After having been taken from Potocari, the witness was detained, along with tens of other Bosniaks, in a school building in Bratunac for two days. He said that Serb soldiers took some of the detainees out, adding that those men never came back.

RM-255 said that the VRS transferred the prisoners to Pilica on July 15, although they were told that they would be taken to Tuzla. At around noon the following day, Serb soldiers tied the Muslim men’s hands and drove them by bus to a nearby Branjevo military farm. RM-255 said that, upon their arrival, he saw dead bodies on a meadow and heard gunshots.

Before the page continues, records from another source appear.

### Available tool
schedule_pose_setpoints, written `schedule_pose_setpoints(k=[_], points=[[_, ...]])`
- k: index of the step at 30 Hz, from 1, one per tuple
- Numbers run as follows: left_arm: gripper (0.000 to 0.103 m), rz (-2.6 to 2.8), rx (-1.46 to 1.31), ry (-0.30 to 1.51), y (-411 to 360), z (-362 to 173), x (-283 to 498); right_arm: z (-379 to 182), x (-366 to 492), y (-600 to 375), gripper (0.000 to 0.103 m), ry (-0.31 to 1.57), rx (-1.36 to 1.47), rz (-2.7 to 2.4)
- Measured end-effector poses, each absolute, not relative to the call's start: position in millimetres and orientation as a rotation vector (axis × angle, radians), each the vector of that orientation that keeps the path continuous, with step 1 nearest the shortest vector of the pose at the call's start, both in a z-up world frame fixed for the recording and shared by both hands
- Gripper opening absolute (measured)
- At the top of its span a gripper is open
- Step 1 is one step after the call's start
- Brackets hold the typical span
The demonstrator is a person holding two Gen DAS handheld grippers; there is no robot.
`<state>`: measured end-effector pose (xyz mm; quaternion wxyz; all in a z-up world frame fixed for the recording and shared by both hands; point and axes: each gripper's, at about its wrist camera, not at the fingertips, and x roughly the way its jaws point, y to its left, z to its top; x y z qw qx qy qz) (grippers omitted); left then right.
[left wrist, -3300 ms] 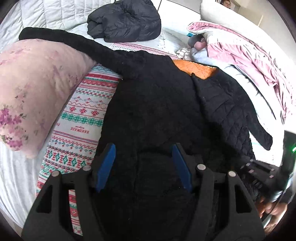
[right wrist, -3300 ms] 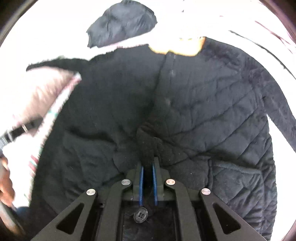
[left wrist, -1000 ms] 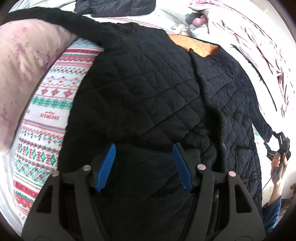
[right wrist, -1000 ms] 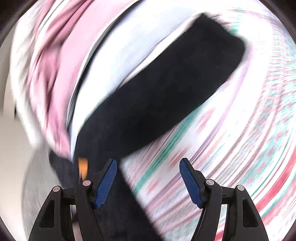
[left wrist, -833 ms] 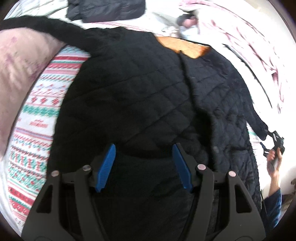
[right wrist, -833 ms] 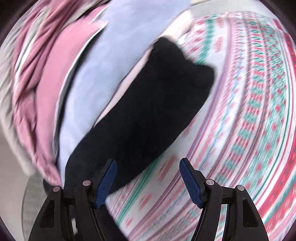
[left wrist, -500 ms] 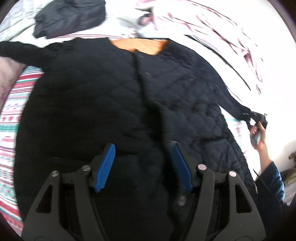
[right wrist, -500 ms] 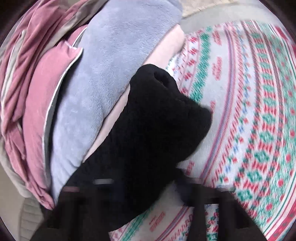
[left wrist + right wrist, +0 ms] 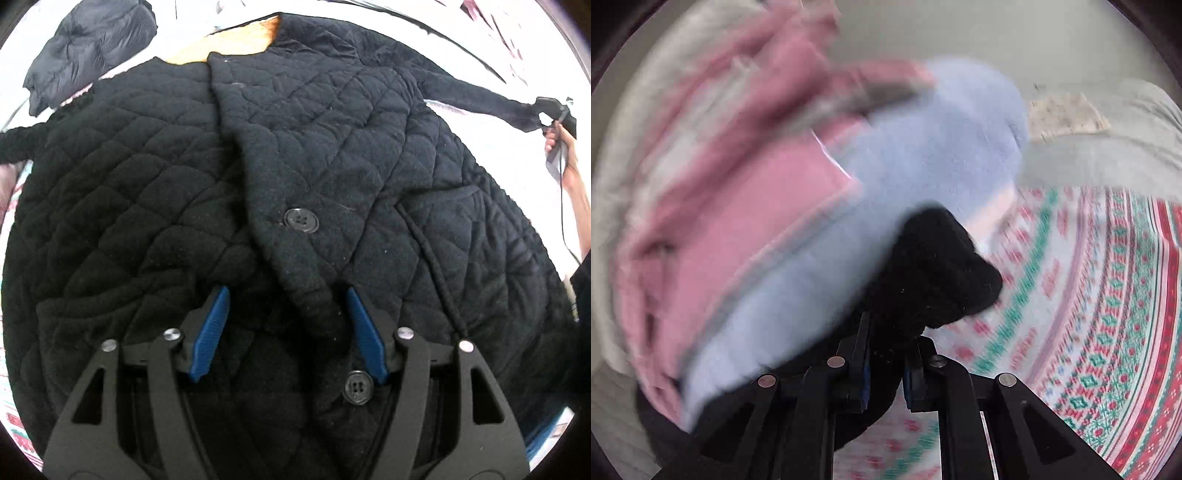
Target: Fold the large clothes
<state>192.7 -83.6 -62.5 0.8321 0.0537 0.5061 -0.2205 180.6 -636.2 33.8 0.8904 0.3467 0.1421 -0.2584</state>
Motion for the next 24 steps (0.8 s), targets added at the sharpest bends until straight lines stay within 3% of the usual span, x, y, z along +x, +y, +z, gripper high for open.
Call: schedule_pose_setpoints(k=[4,11,16,21,24], points=[[0.067,-0.477,0.045,1.087,-75.6,-59.9,198.4,87.5,170.8,-587.2,0.012,0.175,0.543,-0.479],[0.067,-0.497,0.043,1.091,-70.5,-51.7,196.1,51.7,199.2,-582.4,0.012,0.369,0.589,-0.506],[0.067,-0.395,-0.081,1.031,-18.2,-26.3,213.7,101.4,201.7,-538.2,0.012,0.284,0.452,-0.475],[0.067,-0.260,-0.290,1.025,46.6,-18.6,241.8,179.2,227.7,-415.6,0.012,0.183,0.160,-0.299],[0.067,-0.235,-0.362,1.031,67.7,-20.3,248.5,190.2,248.2,-322.7,0.013,0.178,0.013,-0.148]])
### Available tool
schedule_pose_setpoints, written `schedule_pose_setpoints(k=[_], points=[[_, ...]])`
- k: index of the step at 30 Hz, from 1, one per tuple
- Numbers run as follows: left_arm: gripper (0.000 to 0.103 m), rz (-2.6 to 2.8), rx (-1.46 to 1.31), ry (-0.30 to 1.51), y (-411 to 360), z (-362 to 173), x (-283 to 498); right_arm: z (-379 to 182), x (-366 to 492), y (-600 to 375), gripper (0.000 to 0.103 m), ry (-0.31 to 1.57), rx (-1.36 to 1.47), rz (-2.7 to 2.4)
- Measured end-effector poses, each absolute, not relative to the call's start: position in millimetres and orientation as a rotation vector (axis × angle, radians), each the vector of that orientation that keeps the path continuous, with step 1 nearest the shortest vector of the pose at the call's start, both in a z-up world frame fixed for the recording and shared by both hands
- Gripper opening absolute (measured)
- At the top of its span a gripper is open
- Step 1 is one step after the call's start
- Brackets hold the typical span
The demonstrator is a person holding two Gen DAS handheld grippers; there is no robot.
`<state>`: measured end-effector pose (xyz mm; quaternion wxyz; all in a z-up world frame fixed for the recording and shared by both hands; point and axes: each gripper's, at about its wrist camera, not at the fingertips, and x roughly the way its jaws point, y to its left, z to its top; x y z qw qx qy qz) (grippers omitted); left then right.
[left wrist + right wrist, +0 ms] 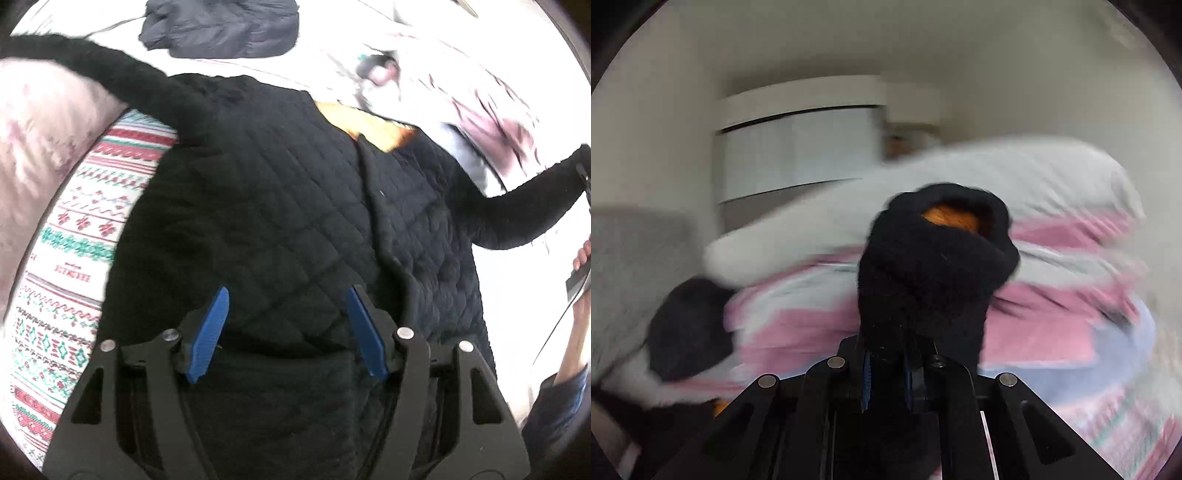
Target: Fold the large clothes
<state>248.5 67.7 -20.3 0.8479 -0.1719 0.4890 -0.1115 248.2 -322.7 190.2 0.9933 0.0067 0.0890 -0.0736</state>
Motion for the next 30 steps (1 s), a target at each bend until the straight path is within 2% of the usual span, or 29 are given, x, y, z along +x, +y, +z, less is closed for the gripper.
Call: schedule_pose_setpoints(k=[4,7,12,16,21,26,30], points=[[0.067,-0.208,-0.395,1.015,84.1,-18.6,248.3,152.3,288.6,-211.9,0.013,0.291,-0.133,0.005],[0.067,-0.190,-0.417,1.013,95.1,-19.5,250.6,89.6,325.0,-141.9,0.013,0.436,-0.259,0.051],[0.067,-0.163,-0.469,1.021,115.3,-23.3,256.9,-15.9,361.5,-76.1,0.013,0.683,-0.332,0.107],[0.067,-0.172,-0.499,1.019,126.9,-22.3,258.1,-59.9,364.5,-62.5,0.017,0.768,-0.360,0.156],[0.067,-0.176,-0.494,1.014,127.0,-22.1,259.2,-33.7,361.4,-73.1,0.018,0.760,-0.328,0.221],[0.067,-0.184,-0.501,1.018,123.6,-22.2,260.3,35.4,332.8,-108.3,0.017,0.523,0.022,0.338],[0.067,-0.187,-0.497,1.005,123.5,-19.0,258.7,45.3,319.3,-93.2,0.018,0.518,-0.015,0.440]])
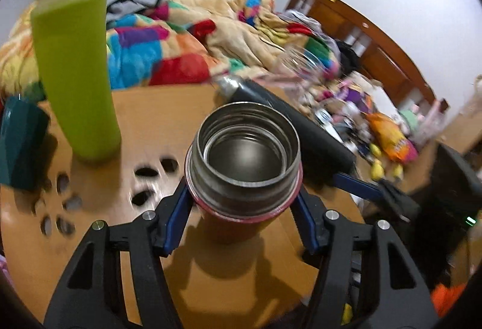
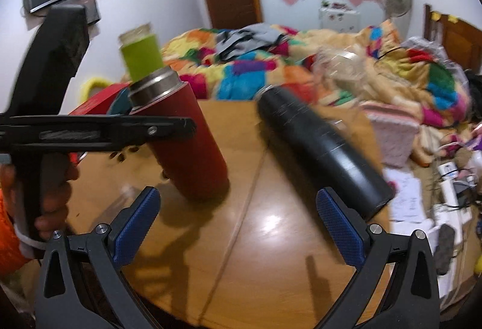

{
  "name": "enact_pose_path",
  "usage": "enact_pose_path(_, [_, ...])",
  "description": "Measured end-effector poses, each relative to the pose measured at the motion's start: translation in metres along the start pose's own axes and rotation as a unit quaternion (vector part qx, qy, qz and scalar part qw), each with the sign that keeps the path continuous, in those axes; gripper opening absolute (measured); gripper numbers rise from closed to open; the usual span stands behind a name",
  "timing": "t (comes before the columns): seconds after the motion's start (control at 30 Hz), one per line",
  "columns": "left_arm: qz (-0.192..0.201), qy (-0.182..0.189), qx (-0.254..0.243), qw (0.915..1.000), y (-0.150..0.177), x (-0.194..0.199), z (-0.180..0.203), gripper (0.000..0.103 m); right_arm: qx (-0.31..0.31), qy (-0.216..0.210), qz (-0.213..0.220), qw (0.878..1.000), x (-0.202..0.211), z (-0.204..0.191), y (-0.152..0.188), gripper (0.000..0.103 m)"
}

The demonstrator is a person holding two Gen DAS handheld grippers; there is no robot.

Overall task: Flip cup upside down
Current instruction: 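Move the left tool down around the red thermos cup and close it, then lift the red thermos cup with the left tool and tip it onto its side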

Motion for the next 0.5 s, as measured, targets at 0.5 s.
enact_pose_path(0.5, [-0.039, 0.077, 0.043, 0.9953, 0.030, 0.024, -0.018, 0.062, 0.121, -0.080, -0.040, 0.989, -0.032, -0.066, 0.018, 0.078])
Point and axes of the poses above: each gripper's, at about its wrist camera, not at the fingertips, and x roughly against the way its jaws point, z to its right, y to its underside, the point moved 2 cm from there along -x, roughly the way its jaws point, and after that the axes turned 2 degrees about -z, right-handed, at the moved point
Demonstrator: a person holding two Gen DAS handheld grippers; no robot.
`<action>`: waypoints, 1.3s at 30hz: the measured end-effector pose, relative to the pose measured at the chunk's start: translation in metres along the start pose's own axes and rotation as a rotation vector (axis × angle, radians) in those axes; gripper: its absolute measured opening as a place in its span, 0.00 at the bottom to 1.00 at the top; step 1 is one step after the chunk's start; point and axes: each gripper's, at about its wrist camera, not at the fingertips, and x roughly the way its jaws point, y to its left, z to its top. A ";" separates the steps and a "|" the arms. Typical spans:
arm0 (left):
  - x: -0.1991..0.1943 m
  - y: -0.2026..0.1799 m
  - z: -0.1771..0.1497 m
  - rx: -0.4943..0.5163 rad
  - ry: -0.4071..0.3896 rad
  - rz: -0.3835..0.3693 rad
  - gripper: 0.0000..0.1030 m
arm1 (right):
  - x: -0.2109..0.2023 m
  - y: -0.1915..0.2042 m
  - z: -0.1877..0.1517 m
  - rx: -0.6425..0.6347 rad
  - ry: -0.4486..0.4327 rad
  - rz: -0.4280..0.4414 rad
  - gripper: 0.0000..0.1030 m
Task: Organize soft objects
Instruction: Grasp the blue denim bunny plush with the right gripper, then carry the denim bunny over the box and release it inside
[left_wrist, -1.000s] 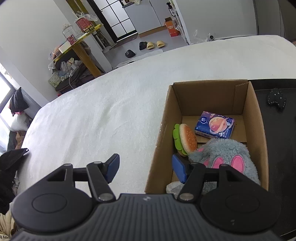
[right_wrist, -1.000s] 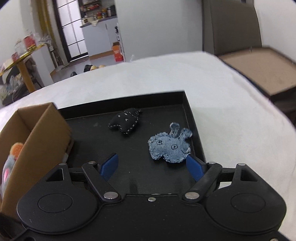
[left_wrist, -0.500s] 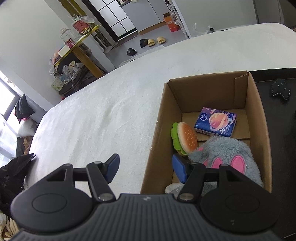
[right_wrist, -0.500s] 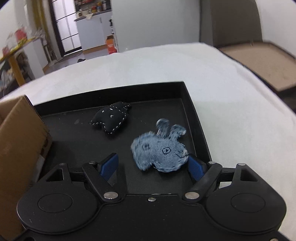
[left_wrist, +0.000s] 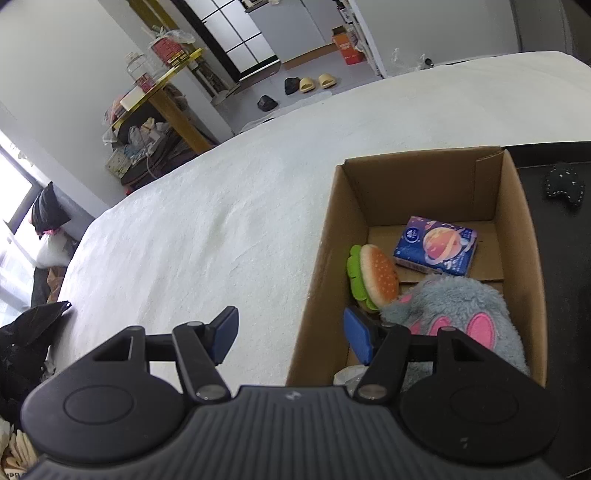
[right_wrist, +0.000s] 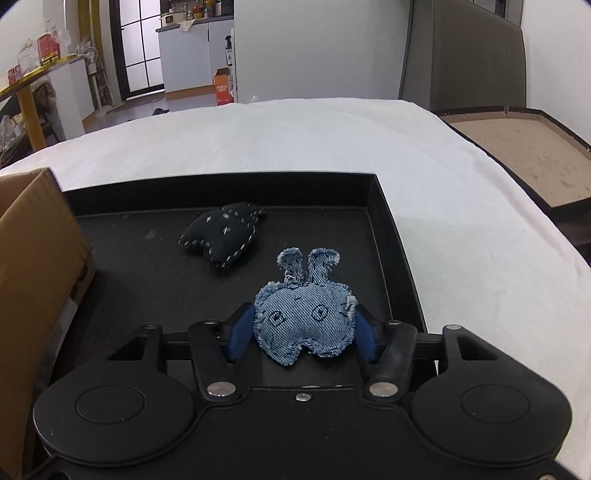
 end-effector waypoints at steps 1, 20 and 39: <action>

The detainees were ordered to line up. After that they were shot at from automatic guns. The witness said that he was not shot, but he fell down between dead bodies and stayed there until the shooting was over.

According to the charges against Mladic, former Commander of the Republika Srpska Army, VRS, Serbian forces killed more than 1,000 Bosniak men on Branjevo on July 16, 1995. Mladic is charged with genocide against more than 7,000 Muslims from Srebrenica in the days that followed the occupation of Srebrenica by VRS on July 11, 1995.

In addition, Mladic is charged with persecuting Muslims and Croats throughout Bosnia and Herzegovina, terrorising civilians in Sarajevo and taking UNPROFOR soldiers hostage in the period from 1992 to 1995.

Witness RM-255 said that, some time later he managed to untie his hands and run away from there, along with four other survivors. After having wandered for a few days, he surrendered to military police of the Serb Army, which transferred him to Batkovic detention camp, near Bijeljina. He was released five months later.

At some point during his testimony RM-255 suggested that he saw indictee Mladic at the crime location, but Prosecutor Peter McCloskey said that he would not rely on that allegation.

When asked by Miodrag Stojanovic, additional Defence attorney of Mladic, who ordered Bosniaks from Srebrenica to leave the enclave and go to Potocari on July 11, the witness said: “Grenades told us. They did not distinguish between women, children and soldiers”.

“People knew that the Serb Army killed everybody and that it destroyed everything, like fire,” the witness said.

At the end of his testimony witness RM-255 said that he came to The Hague Tribunal to “seek justice and that justice cannot be accomplished without life imprisonment”.

The trial of Mladic is due to continue on Friday, July 20.